The need for nursing home care may be expected to increase with the aging population in the United States. Nevertheless, two recent reports have found that the utilization of nursing home care has declined over time; between 2000 and 2010, the number of nursing home residents aged 65 years or older declined by 20%. The number of nursing homes declined in the same period and then stabilized in 2014 [20, 21]. Although many factors, including the increase in home care utilization and assisted living facilities, and reimbursement changes for Medicare and Medicaid, may impact this decline, it is also unknown whether there were geographic variations in the decline of availability of nursing home care, whether such variations persisted over time, whether there were geographic variations in quality of nursing home care, and whether there were geographic variations in the relationship between availability of care and quality of care. Additionally, the utilization of nursing home beds between nursing homes in states that participated in the CMS Money Follows the Person program and nursing homes in states that did not participate in that program is also of interest. The Money Follows the Person program focuses on developing home/community-based services designed to reduce the use of institutional care to improve patient satisfaction and rebalance Medicaid payments [2224]. This program could be associated with geographic variation in utilization of nursing home care.
Accordingly, we used 1996–2016 national nursing home data from CMS [25, 26], which includes nursing home 5-star ratings, to assess geographic variations in the availability and quality of nursing home care. By linking the nursing home data with the U.S. census and Medicare information, we also evaluated county- and nursing home-specific characteristics associated with the care.

Methods

Study sample

Nursing home data consist of the name and characteristics of each Medicaid/Medicare-certified nursing home from 1996 to 2016, including the number of Medicaid/Medicare-certified beds, number of residents in these beds, and various nursing home characteristics. The 1996 data were the most complete and available earliest data at the national level, publicly available from Nursing Home Compare (https://​healthdata.​gov/​dataset/​nursing-home-compare-data). To ensure that the analysis was based on a relatively long period and accounted for the fact that nursing homes may have consolidated during the 21-year study period, we required all nursing homes to have at least 7 years of data for inclusion in the study. This restriction ensured that each nursing home contributed at least 33% of data points over the study period. The completed 5-star rating data were available from 2011, and we required nursing homes to have at least 5 years of data to be included in the analysis. This restriction ensures that each nursing home was evaluated based on a relatively long period.

Outcomes

Our primary outcomes were the availability of all nursing home care and availability of 5-star nursing home care. The availability of all nursing home care was defined as the number of Medicaid/Medicare-certified nursing home beds available for a given county per 100,000 population aged ≥65 years, regardless of nursing home star rating. We selected the age group ≥65 years because the majority of nursing home residents are in this range. We obtained the estimated county-specific population data from the annual American Community Survey (https://​www.​census.​gov/​programs-surveys/​acs/​about.​html), conducted by the U.S. Census Bureau. The availability of 5-star nursing home care was defined as the number of Medicaid/Medicare-certified nursing home beds available for a given county per 100,000 population aged ≥65 years, restricted to 5-star nursing homes. CMS uses its Five-Star Quality Rating system [13] to measure nursing home performance. The rating system includes 3 indicators: health inspections, staffing hours, and quality measures (online Additional file 1: Text S1); each of these indicators has its own star rating, ranging from 1 to 5, with 5 stars representing the top performance level for that indicator. The composite of these ratings provides an overall rating, ranging from 1 to 5 stars, which was used in this study. Additionally, we examined the trend in the utilization of nursing home beds, defined as the rate of the occupied Medicaid/Medicare-certified beds among the total Medicaid/Medicare-certified beds.

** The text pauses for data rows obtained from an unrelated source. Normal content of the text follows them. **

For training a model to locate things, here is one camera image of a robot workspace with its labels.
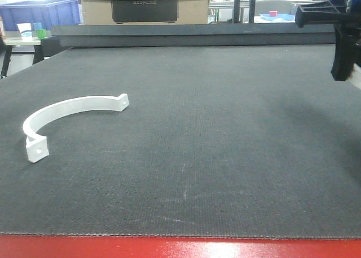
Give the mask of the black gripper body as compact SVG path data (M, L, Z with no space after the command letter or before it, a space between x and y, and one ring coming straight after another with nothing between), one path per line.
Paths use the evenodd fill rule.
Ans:
M331 74L336 81L346 81L360 66L360 0L330 0L299 5L295 22L298 27L332 24L336 48Z

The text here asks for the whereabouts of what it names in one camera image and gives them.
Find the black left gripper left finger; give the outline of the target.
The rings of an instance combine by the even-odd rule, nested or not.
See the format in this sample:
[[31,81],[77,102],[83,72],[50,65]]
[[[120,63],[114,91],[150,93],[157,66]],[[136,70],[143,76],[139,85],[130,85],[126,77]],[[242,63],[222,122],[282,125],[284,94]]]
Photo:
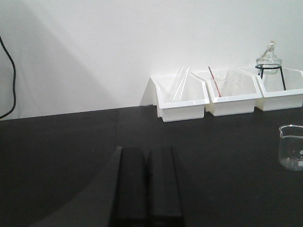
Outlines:
[[121,150],[110,225],[112,227],[148,226],[146,161],[140,148],[124,147]]

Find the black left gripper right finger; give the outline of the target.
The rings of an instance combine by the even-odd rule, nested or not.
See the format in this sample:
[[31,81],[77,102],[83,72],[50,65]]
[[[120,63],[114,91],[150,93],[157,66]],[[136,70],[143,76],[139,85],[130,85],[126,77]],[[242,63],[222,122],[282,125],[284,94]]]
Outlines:
[[183,227],[178,181],[172,147],[158,147],[149,152],[148,221],[151,227]]

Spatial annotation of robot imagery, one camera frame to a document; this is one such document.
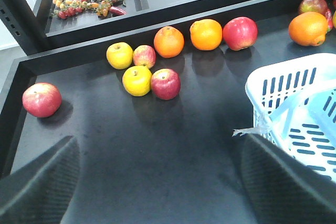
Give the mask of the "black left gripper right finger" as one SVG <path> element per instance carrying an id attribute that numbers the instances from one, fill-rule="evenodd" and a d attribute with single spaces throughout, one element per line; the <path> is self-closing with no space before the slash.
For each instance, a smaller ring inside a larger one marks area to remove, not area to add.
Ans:
<path id="1" fill-rule="evenodd" d="M 335 183 L 260 135 L 243 139 L 242 179 L 259 223 L 335 223 Z"/>

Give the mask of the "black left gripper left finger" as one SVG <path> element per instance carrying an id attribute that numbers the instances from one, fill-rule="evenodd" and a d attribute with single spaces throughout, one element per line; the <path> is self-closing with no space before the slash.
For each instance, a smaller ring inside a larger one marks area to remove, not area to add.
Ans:
<path id="1" fill-rule="evenodd" d="M 77 139 L 66 136 L 1 179 L 1 223 L 60 223 L 79 173 Z"/>

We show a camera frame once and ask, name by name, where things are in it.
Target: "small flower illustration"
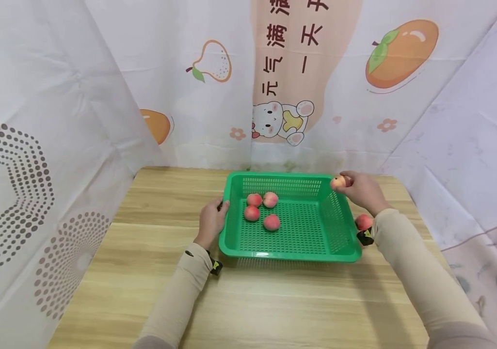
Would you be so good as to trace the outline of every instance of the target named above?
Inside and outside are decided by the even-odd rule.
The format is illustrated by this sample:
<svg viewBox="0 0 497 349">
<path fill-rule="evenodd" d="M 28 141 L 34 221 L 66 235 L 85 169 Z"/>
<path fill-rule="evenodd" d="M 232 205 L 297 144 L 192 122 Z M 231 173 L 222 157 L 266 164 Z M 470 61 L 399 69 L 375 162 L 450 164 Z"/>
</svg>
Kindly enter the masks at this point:
<svg viewBox="0 0 497 349">
<path fill-rule="evenodd" d="M 233 127 L 233 128 L 231 128 L 231 133 L 229 133 L 229 136 L 231 136 L 231 138 L 236 139 L 237 141 L 240 141 L 241 139 L 243 139 L 247 135 L 245 135 L 242 128 L 234 128 Z"/>
<path fill-rule="evenodd" d="M 396 128 L 397 122 L 398 122 L 397 120 L 384 119 L 384 121 L 382 121 L 381 124 L 378 124 L 378 126 L 376 126 L 376 128 L 381 129 L 382 132 L 388 132 L 389 130 Z"/>
</svg>

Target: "green leaf illustration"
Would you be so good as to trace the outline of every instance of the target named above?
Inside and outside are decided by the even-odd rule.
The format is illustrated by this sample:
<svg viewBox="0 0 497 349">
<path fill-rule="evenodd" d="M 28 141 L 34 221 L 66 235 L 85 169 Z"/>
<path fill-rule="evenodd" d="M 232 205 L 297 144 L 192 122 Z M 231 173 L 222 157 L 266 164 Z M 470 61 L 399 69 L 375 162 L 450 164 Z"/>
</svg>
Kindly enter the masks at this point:
<svg viewBox="0 0 497 349">
<path fill-rule="evenodd" d="M 206 82 L 204 74 L 202 74 L 200 70 L 197 70 L 195 66 L 192 67 L 192 75 L 196 78 L 196 80 L 200 80 L 204 83 Z"/>
<path fill-rule="evenodd" d="M 398 29 L 395 29 L 395 30 L 392 30 L 391 32 L 386 33 L 386 35 L 382 38 L 382 41 L 380 41 L 380 43 L 381 44 L 391 43 L 392 41 L 394 41 L 396 36 L 398 36 L 399 32 L 400 31 Z"/>
<path fill-rule="evenodd" d="M 372 73 L 378 66 L 384 62 L 388 54 L 388 44 L 378 44 L 369 58 L 369 74 Z"/>
</svg>

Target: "beige sleeve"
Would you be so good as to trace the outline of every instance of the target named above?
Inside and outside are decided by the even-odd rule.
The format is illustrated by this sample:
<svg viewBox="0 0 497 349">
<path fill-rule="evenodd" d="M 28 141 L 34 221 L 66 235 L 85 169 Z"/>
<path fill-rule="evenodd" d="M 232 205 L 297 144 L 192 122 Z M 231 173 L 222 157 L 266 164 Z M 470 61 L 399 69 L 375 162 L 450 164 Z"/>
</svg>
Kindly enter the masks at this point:
<svg viewBox="0 0 497 349">
<path fill-rule="evenodd" d="M 497 343 L 485 327 L 449 322 L 431 333 L 427 349 L 497 349 Z"/>
<path fill-rule="evenodd" d="M 203 247 L 193 243 L 186 249 L 133 348 L 178 348 L 211 267 L 211 259 Z"/>
<path fill-rule="evenodd" d="M 383 210 L 374 219 L 373 238 L 392 266 L 431 337 L 450 322 L 486 329 L 457 282 L 426 249 L 421 236 L 398 210 Z"/>
</svg>

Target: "right hand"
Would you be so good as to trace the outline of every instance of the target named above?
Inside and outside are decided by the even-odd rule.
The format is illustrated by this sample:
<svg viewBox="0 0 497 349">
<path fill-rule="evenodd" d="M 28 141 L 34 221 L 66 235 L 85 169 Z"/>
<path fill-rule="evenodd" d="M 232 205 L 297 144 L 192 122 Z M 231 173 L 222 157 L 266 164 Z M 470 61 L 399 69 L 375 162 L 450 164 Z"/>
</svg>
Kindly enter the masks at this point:
<svg viewBox="0 0 497 349">
<path fill-rule="evenodd" d="M 336 191 L 347 196 L 355 205 L 369 211 L 373 217 L 376 217 L 382 210 L 391 208 L 384 198 L 380 185 L 373 177 L 355 171 L 343 171 L 339 174 L 351 178 L 352 185 L 337 187 Z"/>
</svg>

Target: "sleeve cuff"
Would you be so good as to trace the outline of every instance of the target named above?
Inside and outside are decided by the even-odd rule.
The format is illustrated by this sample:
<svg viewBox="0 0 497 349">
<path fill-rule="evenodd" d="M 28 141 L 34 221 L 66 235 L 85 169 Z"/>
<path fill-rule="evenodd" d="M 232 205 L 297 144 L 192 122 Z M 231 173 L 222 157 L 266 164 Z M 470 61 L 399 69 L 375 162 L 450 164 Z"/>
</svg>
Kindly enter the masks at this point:
<svg viewBox="0 0 497 349">
<path fill-rule="evenodd" d="M 204 247 L 194 242 L 182 254 L 178 266 L 189 271 L 192 275 L 205 275 L 206 278 L 212 269 L 208 252 L 204 250 Z"/>
<path fill-rule="evenodd" d="M 372 238 L 376 238 L 379 226 L 382 225 L 382 221 L 384 221 L 386 217 L 391 216 L 391 214 L 398 214 L 399 212 L 400 211 L 396 210 L 395 208 L 385 208 L 381 210 L 380 213 L 378 213 L 376 217 L 374 217 L 372 232 L 370 233 L 372 235 Z"/>
</svg>

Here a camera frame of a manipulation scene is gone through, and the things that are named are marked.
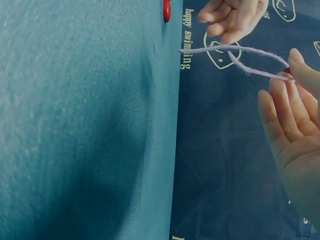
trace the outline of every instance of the cloth
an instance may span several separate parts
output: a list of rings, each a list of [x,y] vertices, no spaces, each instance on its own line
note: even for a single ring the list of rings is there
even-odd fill
[[[182,39],[190,40],[192,49],[220,42],[219,37],[206,36],[208,25],[197,21],[206,3],[184,1]],[[238,44],[285,60],[290,49],[297,48],[319,70],[319,11],[317,0],[270,0],[257,27]],[[232,53],[254,69],[269,73],[284,69],[274,59]],[[320,239],[289,204],[263,132],[258,91],[268,89],[269,79],[246,75],[227,52],[181,56],[181,64],[170,237]]]
[[[0,239],[169,236],[182,1],[2,0]]]

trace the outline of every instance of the teal fabric
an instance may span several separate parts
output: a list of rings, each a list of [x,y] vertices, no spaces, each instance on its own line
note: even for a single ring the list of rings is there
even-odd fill
[[[182,0],[2,0],[0,240],[165,240]]]

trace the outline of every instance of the finger
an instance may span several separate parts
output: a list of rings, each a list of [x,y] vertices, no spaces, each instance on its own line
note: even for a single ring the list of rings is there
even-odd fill
[[[299,84],[296,84],[296,87],[298,89],[300,98],[303,102],[303,105],[310,116],[310,119],[312,122],[314,122],[315,125],[319,126],[318,121],[318,101],[317,99],[307,90],[305,90],[303,87],[301,87]]]
[[[246,31],[239,30],[238,26],[236,26],[237,17],[234,18],[234,27],[230,28],[225,34],[222,36],[221,42],[224,44],[233,44],[239,40],[241,40],[243,37],[249,35],[253,29],[257,26],[258,22],[262,18],[264,12],[265,12],[265,6],[262,4],[258,4],[256,15],[252,18],[249,27]]]
[[[202,23],[206,23],[206,14],[212,13],[213,11],[216,11],[220,5],[224,2],[224,0],[210,0],[204,8],[199,12],[198,19]]]
[[[292,113],[286,84],[283,80],[271,78],[269,85],[279,123],[289,142],[293,143],[303,137]]]
[[[283,149],[290,143],[279,123],[272,96],[267,91],[261,90],[258,94],[258,103],[260,119],[266,139],[271,147],[274,158],[278,159]]]
[[[283,74],[285,77],[291,77],[289,74]],[[285,82],[286,91],[289,98],[289,104],[291,107],[291,111],[296,122],[296,125],[300,132],[304,136],[311,136],[316,133],[319,128],[317,125],[311,120],[307,109],[299,95],[298,88],[294,82],[287,81]]]
[[[301,53],[295,48],[290,51],[289,66],[296,82],[308,92],[314,94],[316,98],[319,98],[320,72],[306,65]]]
[[[236,11],[232,10],[231,13],[229,14],[229,16],[225,20],[208,26],[208,28],[207,28],[208,35],[211,37],[223,35],[225,32],[228,31],[228,29],[230,29],[233,26],[233,24],[234,24],[233,19],[236,16],[237,16]]]
[[[259,0],[243,0],[238,9],[237,28],[246,32],[256,15]]]
[[[223,3],[218,10],[210,13],[203,13],[201,19],[205,20],[206,23],[217,23],[223,21],[231,10],[232,8],[229,5]]]

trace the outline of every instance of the red button
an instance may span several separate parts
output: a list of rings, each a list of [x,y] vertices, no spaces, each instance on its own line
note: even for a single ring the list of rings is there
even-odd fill
[[[163,0],[163,19],[164,22],[169,22],[171,17],[171,5],[170,0]]]
[[[282,72],[286,73],[286,74],[290,74],[292,76],[291,70],[289,67],[287,67],[285,70],[283,70]]]

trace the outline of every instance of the lavender yarn
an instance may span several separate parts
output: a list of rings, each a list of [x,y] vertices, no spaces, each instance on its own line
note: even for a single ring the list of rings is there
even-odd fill
[[[263,51],[260,49],[256,49],[253,47],[247,47],[247,46],[217,45],[217,46],[209,46],[209,47],[203,47],[203,48],[197,48],[197,49],[180,49],[179,52],[182,54],[197,54],[197,53],[203,53],[203,52],[214,51],[214,50],[242,50],[245,52],[260,54],[262,56],[273,58],[273,59],[277,60],[278,62],[282,63],[285,66],[285,68],[289,67],[289,64],[285,60],[283,60],[281,57],[279,57],[273,53],[270,53],[270,52],[266,52],[266,51]],[[269,73],[266,71],[260,71],[258,69],[254,69],[254,68],[245,66],[231,53],[231,51],[228,51],[228,55],[229,55],[230,59],[232,60],[232,62],[236,66],[241,68],[243,71],[245,71],[246,73],[256,74],[256,75],[269,77],[269,78],[277,78],[277,79],[281,79],[284,81],[295,81],[294,79],[292,79],[290,77],[279,76],[279,75],[275,75],[275,74],[272,74],[272,73]]]

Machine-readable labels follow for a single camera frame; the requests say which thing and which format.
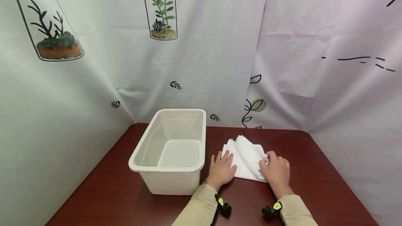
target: glass jar illustration
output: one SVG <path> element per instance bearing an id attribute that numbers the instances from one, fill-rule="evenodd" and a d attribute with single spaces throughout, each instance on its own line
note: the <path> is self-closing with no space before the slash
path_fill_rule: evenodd
<path id="1" fill-rule="evenodd" d="M 158 40 L 177 39 L 176 0 L 144 0 L 150 36 Z"/>
<path id="2" fill-rule="evenodd" d="M 79 59 L 84 49 L 57 0 L 16 0 L 39 59 Z"/>

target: wooden table
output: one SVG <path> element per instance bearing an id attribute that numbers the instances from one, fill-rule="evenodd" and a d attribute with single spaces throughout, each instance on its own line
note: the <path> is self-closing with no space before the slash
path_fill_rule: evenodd
<path id="1" fill-rule="evenodd" d="M 47 223 L 48 226 L 171 225 L 190 196 L 152 195 L 128 159 L 147 124 L 132 125 Z M 266 151 L 274 150 L 291 165 L 291 187 L 299 194 L 320 226 L 377 225 L 311 136 L 303 131 L 207 127 L 207 176 L 212 154 L 228 139 L 244 135 Z M 233 208 L 230 219 L 217 213 L 214 225 L 283 225 L 280 219 L 264 221 L 261 209 L 272 206 L 269 187 L 235 178 L 220 192 Z"/>

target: white curtain
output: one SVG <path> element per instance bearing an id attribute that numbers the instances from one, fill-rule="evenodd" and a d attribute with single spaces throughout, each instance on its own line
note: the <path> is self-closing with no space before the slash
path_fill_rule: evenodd
<path id="1" fill-rule="evenodd" d="M 175 107 L 309 132 L 400 224 L 400 0 L 156 1 L 0 0 L 2 224 L 43 225 L 129 125 Z"/>
<path id="2" fill-rule="evenodd" d="M 401 12 L 400 0 L 267 0 L 242 124 L 309 132 L 383 226 L 401 221 Z"/>
<path id="3" fill-rule="evenodd" d="M 264 4 L 0 0 L 1 224 L 45 224 L 159 109 L 202 108 L 208 125 L 239 126 Z"/>

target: white towel
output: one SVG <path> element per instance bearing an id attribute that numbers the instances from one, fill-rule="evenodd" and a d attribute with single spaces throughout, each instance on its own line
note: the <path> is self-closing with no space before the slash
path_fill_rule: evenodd
<path id="1" fill-rule="evenodd" d="M 233 165 L 237 165 L 235 177 L 254 181 L 267 182 L 260 172 L 259 161 L 265 159 L 268 165 L 268 156 L 261 145 L 252 144 L 246 137 L 239 135 L 236 141 L 230 139 L 222 149 L 222 156 L 226 150 L 233 153 Z"/>

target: white plastic bin
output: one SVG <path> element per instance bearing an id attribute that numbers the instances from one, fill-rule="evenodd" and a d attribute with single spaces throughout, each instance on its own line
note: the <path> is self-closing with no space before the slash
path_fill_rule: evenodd
<path id="1" fill-rule="evenodd" d="M 128 165 L 156 195 L 192 195 L 205 163 L 206 112 L 159 110 Z"/>

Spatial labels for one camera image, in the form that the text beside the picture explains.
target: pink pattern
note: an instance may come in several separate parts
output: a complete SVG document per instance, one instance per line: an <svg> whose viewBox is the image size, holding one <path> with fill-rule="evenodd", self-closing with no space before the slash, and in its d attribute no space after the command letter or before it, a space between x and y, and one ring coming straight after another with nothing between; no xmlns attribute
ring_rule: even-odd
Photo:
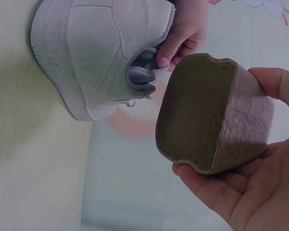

Characteristics of nursing home and county

Nursing home characteristics included ownership (not-for-profit, yes/no), nursing home location (inside a hospital, yes/no), years of Medicaid or Medicare certification, nursing home size (certified beds <25th, 25th–75th, and > 75th percentiles), change in ownership (changed in last 12 months, yes/no), nursing home geographic location (rural, yes/no), and resident council (both resident and family, yes/no). County characteristics included Consumer Price Index-adjusted median income, proportions of non-Hispanic white, non-Hispanic-black, Hispanic, female, aged 65 years or older, under national poverty level, Supplemental Nutrition Assistance Program participants, households without a car and low access to stores, and seniors with low income and low access to stores. Health risk factors and lifestyle included prevalence of age-adjusted adult diabetes and obesity, number of recreation or fitness facilities per 1000 population, number of fast-food restaurants per 1000 population, and physical inactivity. All information was available from the U.S. Census Bureau and the Centers for Disease Control and Prevention websites. We also included the 2013 county-specific average age-sex-race-adjusted nursing home Medicare reimbursement per Medicare beneficiary residing in a given county, available from the Dartmouth Atlas (http://​www.​dartmouthatlas.​org/​tools/​downloads.​aspx#spending).

Statistical analysis

To assess geographic variation in the availability of all nursing home care, we calculated county-specific availability for each county and then mapped the availability in 1996 and 2016, shading counties with a gradient from red to green (lowest availability in red to the highest in green). We divided states into 9 census divisions based on the U.S. census definition [27]. To assess whether geographic variation in availability persisted over time, we calculated a Pearson correlation coefficient of the availability between 1996 and 2016, weighted by county-specific population. We also fitted a mixed model with a Poisson link function and county-specific random intercepts to model the number of certified beds, regardless of nursing home rating, as a function of an ordinal time variable (time = 0 for 1996 and time = 21 for 2016), to assess the trend in availability of all nursing home care from 1996 through 2016, adjusted for county-specific characteristics. The risk ratio of the time variable represents the annual change in availability. We repeated these analyses to assess the geographic variation and trend in the availability of 5-star nursing home care, with restricted the data from 2011 to 2016.
To assess the relationship between availability of all nursing home care and availability of 5-star nursing home care, we modeled the availability of all nursing home care as a function of 5-star nursing home care, adjusted for county-specific characteristics and time and stratified by regions. To identify county-specific factors associated with the availability of all nursing home care, we restricted the study sample to 2016, the most recent year of the study period, and fitted a mixed model to regress the availability of all nursing home care as a function of county-specific characteristics. Using the 2016 data, we also assessed the nursing home characteristics associated with the 5-star rating (yes/no). We included a spherical covariance structure in all models to account for spatial autocorrelation and differences between counties and nursing homes. The county-specific population aged ≥65 years was used as an offset in models with a Poisson link function. Analyses were conducted using SAS version 9.4 64-bit (SAS Institute Inc., Cary, North Carolina).

Results

Study sample

The study sample included 17,875 unique Medicaid/Medicare-certified nursing homes over the 21-year study period. In 2016, the median (inter-quartile-range [IQR]) number of Medicaid/Medicare-certified years of a nursing home in business was 26 (20–36), 30.4% of nursing homes were not-for-profit ownership, 4.4% were in a rural area, and 93.4% were certified by both Medicaid and Medicare (online Additional file 1: Table S1).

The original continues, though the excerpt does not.